**What is expected:**
Filter the data for "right" and copy matching lines.

#####

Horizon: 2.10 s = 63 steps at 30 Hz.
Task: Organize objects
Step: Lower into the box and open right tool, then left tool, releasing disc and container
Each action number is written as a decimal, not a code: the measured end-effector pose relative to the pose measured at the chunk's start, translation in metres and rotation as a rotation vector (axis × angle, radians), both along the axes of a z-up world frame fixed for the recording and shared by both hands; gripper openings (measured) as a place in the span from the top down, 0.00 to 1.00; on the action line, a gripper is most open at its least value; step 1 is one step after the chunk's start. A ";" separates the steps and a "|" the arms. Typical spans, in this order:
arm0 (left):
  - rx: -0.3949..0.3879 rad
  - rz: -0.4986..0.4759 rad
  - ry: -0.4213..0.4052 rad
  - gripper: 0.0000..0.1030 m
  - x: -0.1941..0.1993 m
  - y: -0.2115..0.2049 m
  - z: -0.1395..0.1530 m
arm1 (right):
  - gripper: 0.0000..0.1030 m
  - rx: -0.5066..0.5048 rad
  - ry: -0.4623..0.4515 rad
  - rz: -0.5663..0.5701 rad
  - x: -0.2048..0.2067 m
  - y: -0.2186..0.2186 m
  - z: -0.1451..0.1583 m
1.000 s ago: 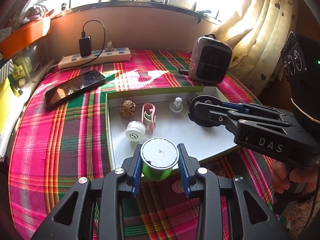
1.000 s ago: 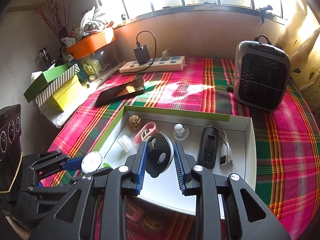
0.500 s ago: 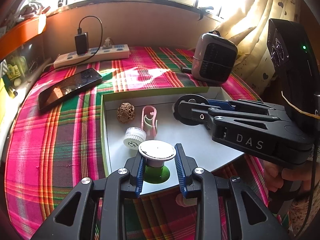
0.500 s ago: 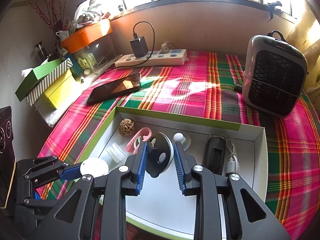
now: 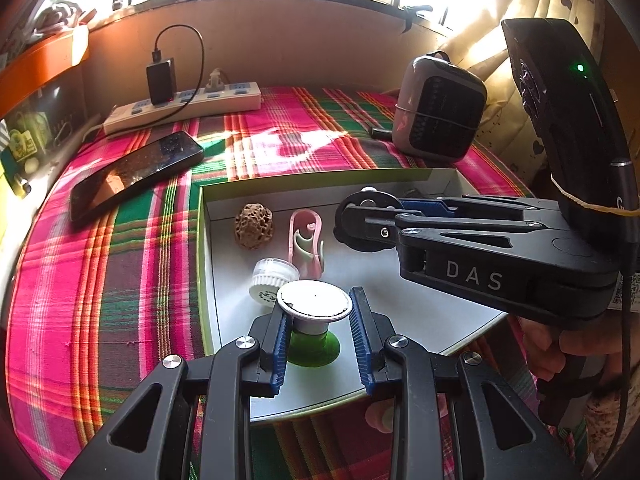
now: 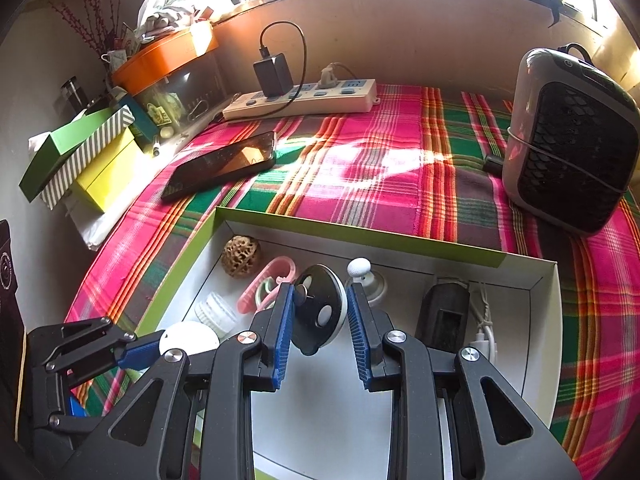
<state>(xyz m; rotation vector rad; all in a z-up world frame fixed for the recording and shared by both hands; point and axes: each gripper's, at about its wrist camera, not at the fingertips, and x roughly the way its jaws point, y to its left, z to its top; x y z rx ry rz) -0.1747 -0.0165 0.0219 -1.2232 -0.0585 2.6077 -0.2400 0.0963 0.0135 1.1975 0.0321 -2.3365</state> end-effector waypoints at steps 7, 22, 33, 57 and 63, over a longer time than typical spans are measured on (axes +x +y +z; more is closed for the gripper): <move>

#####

**Answer to this problem:**
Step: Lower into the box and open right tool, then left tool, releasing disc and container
arm1 (right):

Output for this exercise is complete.